=== DIRECTIONS FOR THIS TASK ===
Without any of its pictures, the listing below should be output exactly.

=== SOURCE MATERIAL ===
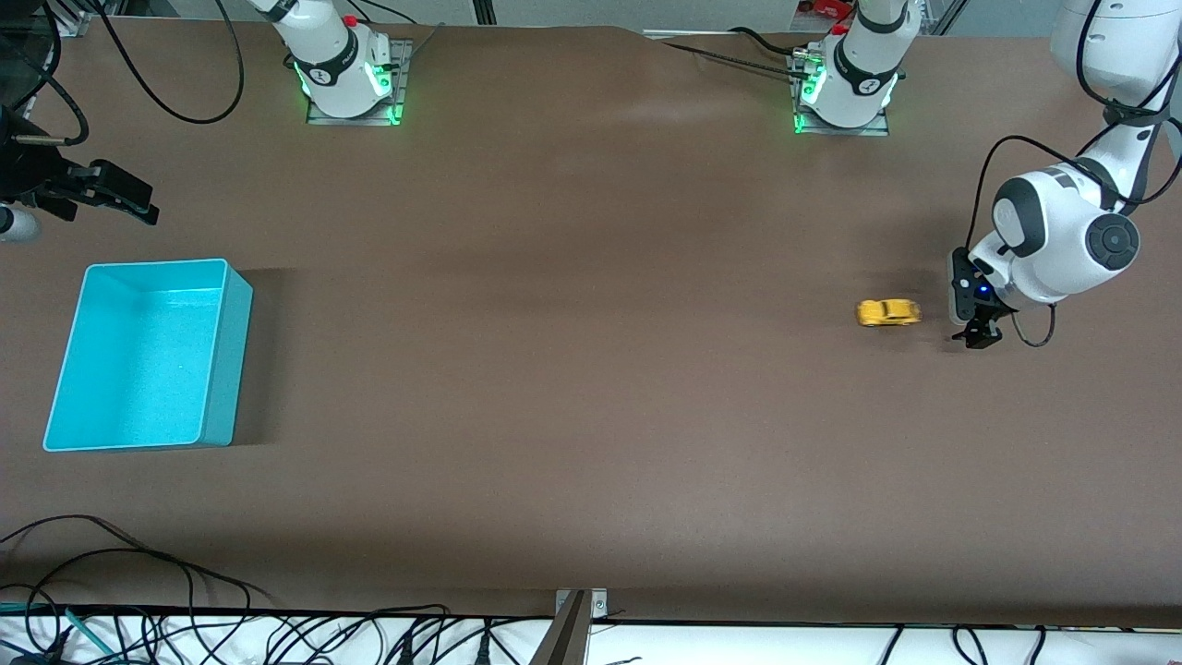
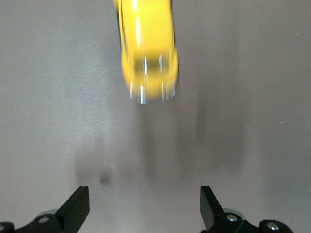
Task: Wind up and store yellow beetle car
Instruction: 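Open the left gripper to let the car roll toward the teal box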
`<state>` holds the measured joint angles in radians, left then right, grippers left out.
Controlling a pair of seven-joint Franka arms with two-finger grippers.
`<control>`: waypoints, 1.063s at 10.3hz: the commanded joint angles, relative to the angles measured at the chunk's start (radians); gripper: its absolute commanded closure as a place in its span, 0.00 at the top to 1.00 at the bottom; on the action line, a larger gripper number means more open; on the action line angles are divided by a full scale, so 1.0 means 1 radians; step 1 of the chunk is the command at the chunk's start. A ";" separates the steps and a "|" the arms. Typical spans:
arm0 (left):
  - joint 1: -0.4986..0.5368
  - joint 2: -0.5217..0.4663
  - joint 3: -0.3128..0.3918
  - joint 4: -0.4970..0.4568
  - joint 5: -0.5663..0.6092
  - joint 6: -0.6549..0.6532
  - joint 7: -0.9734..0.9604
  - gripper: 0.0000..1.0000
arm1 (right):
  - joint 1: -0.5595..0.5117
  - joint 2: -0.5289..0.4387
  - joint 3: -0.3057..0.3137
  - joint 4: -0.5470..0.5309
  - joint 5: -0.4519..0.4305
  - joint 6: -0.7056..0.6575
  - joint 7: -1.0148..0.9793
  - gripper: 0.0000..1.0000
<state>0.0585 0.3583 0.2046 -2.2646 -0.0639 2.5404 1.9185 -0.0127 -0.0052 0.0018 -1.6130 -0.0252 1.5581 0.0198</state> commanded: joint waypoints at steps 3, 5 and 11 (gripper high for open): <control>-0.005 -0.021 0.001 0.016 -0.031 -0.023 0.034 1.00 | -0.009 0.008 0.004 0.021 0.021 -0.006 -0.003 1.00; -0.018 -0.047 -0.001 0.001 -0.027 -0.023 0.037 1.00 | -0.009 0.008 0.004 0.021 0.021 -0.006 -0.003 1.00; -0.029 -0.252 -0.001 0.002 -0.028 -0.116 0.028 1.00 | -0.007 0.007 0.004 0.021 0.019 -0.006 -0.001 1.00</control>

=== ANSWER SECTION ===
Task: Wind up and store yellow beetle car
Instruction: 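Open the left gripper to let the car roll toward the teal box
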`<state>` holds the measured joint angles in radians, left then right, grippers left out.
Controlling a pair of seven-joint Franka arms with two-finger grippers.
`<control>`: waypoints, 1.063s at 10.3hz: the commanded joint angles, relative to the angles measured at the chunk's start (radians); gripper: its absolute commanded closure as a place in its span, 0.00 at the top to 1.00 at the bottom; on the action line, a larger gripper number means more open; on the action line angles are divided by a full scale, so 1.0 means 1 radians; step 1 of the chunk is the command at the chunk's start. A ";" separates the steps and a "|" the arms. Typical spans:
arm0 (left):
  - joint 1: -0.4986..0.5368
  - joint 2: -0.5217..0.4663
  - joint 3: -0.3128..0.3918
  - joint 4: -0.4970..0.4568
  - joint 5: -0.5663..0.6092
  - joint 6: -0.6549..0.6532
  - joint 7: -0.9734..0.9604
  - gripper: 0.0000..1.0000
arm1 (right):
  - joint 1: -0.5595..0.5117
  - joint 2: -0.5289..0.4387
  - joint 3: -0.3057..0.3137
  - joint 4: -0.5470..0.5309
  - joint 5: -0.4519..0.4305
  - joint 6: -0.7056..0.6575
  - joint 7: -1.0148..0.9793
  - gripper: 0.0000..1.0000
<state>0.0585 0.3583 0.2046 -2.2646 -0.0639 2.5404 1.9185 -0.0127 -0.0052 0.0018 -1.6130 -0.0252 1.5581 0.0198</state> commanded: joint waypoints at steps 3, 5 and 11 (gripper high for open): <control>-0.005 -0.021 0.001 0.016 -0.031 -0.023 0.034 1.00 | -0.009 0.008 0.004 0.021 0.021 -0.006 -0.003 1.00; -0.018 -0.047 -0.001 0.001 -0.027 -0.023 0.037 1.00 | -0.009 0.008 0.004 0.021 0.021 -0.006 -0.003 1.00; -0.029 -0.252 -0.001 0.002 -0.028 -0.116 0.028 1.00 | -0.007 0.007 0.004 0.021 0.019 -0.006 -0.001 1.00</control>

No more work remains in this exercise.